▶ [Collected data entries]
####
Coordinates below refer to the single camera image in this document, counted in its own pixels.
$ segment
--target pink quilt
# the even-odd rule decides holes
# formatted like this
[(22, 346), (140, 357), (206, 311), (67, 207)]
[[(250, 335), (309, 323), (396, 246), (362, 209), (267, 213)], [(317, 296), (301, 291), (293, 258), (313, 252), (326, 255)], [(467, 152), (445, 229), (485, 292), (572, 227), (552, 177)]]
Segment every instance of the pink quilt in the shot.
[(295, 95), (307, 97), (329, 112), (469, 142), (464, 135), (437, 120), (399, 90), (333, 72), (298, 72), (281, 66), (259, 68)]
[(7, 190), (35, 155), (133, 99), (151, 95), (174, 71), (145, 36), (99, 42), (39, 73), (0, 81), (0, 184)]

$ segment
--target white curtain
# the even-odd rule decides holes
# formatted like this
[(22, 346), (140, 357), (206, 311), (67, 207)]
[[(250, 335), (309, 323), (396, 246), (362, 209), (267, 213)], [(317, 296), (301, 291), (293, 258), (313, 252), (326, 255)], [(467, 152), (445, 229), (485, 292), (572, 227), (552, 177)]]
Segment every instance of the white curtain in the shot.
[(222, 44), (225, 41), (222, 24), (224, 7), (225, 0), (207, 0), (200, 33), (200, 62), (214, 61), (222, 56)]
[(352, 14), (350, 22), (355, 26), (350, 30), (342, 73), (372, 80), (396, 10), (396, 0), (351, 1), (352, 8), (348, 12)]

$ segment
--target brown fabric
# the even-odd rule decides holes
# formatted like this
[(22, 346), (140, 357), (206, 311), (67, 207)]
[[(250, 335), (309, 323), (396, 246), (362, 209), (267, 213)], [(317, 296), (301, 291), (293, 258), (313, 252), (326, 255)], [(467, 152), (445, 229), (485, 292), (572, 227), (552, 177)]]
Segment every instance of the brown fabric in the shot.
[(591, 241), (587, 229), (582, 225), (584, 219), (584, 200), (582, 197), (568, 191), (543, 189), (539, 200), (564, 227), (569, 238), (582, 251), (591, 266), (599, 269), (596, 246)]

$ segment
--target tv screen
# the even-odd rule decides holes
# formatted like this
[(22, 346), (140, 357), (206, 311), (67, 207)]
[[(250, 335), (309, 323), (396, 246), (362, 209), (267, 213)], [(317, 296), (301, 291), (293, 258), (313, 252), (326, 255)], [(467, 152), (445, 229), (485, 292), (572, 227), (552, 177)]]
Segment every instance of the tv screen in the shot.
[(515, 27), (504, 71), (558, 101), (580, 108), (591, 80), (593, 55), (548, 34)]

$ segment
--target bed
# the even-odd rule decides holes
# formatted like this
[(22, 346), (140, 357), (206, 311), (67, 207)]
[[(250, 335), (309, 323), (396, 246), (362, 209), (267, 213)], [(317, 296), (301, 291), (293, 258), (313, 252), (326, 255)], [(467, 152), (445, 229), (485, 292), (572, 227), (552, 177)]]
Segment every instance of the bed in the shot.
####
So that nothing is lost, write out each record exactly as it appears above.

▶ [Expected output]
Coordinates below refer to the single camera image in this document, counted in its own pixels.
$ segment
--target pink quilt
# the even-odd rule decides holes
# formatted like this
[(22, 346), (140, 357), (206, 311), (67, 207)]
[[(250, 335), (309, 323), (396, 246), (362, 209), (267, 213)], [(317, 296), (301, 291), (293, 258), (313, 252), (326, 255)], [(467, 152), (445, 229), (485, 292), (572, 227), (552, 177)]]
Segment every instance of the pink quilt in the shot.
[(295, 95), (307, 97), (329, 112), (469, 142), (464, 135), (437, 120), (399, 90), (333, 72), (298, 72), (281, 66), (259, 68)]
[(7, 190), (35, 155), (133, 99), (151, 95), (174, 71), (145, 36), (99, 42), (39, 73), (0, 81), (0, 184)]

$ segment
--target white curtain
# the even-odd rule decides holes
# formatted like this
[(22, 346), (140, 357), (206, 311), (67, 207)]
[[(250, 335), (309, 323), (396, 246), (362, 209), (267, 213)], [(317, 296), (301, 291), (293, 258), (313, 252), (326, 255)], [(467, 152), (445, 229), (485, 292), (572, 227), (552, 177)]]
Segment every instance of the white curtain in the shot.
[(222, 44), (225, 41), (222, 24), (224, 7), (225, 0), (207, 0), (200, 33), (200, 62), (214, 61), (222, 56)]
[(352, 14), (350, 22), (355, 26), (350, 30), (342, 73), (372, 80), (396, 10), (396, 0), (351, 1), (352, 8), (348, 12)]

$ segment
--target brown fabric
# the even-odd rule decides holes
# formatted like this
[(22, 346), (140, 357), (206, 311), (67, 207)]
[[(250, 335), (309, 323), (396, 246), (362, 209), (267, 213)], [(317, 296), (301, 291), (293, 258), (313, 252), (326, 255)], [(467, 152), (445, 229), (485, 292), (572, 227), (552, 177)]]
Segment every instance of the brown fabric in the shot.
[(591, 241), (587, 229), (582, 225), (584, 219), (584, 200), (582, 197), (568, 191), (543, 189), (539, 200), (564, 227), (569, 238), (582, 251), (591, 266), (599, 269), (596, 246)]

$ segment
--target tv screen
# the even-odd rule decides holes
# formatted like this
[(22, 346), (140, 357), (206, 311), (67, 207)]
[[(250, 335), (309, 323), (396, 246), (362, 209), (267, 213)], [(317, 296), (301, 291), (293, 258), (313, 252), (326, 255)], [(467, 152), (445, 229), (485, 292), (572, 227), (552, 177)]]
Segment every instance of the tv screen in the shot.
[(515, 27), (504, 71), (558, 101), (580, 108), (591, 80), (593, 55), (548, 34)]

$ segment
--target bed
# the even-odd rule decides holes
# formatted like this
[(22, 346), (140, 357), (206, 311), (67, 207)]
[[(250, 335), (309, 323), (396, 246), (362, 209), (267, 213)], [(317, 296), (301, 291), (293, 258), (313, 252), (326, 255)], [(467, 152), (445, 229), (485, 292), (572, 227), (552, 177)]]
Segment every instance of the bed in the shot.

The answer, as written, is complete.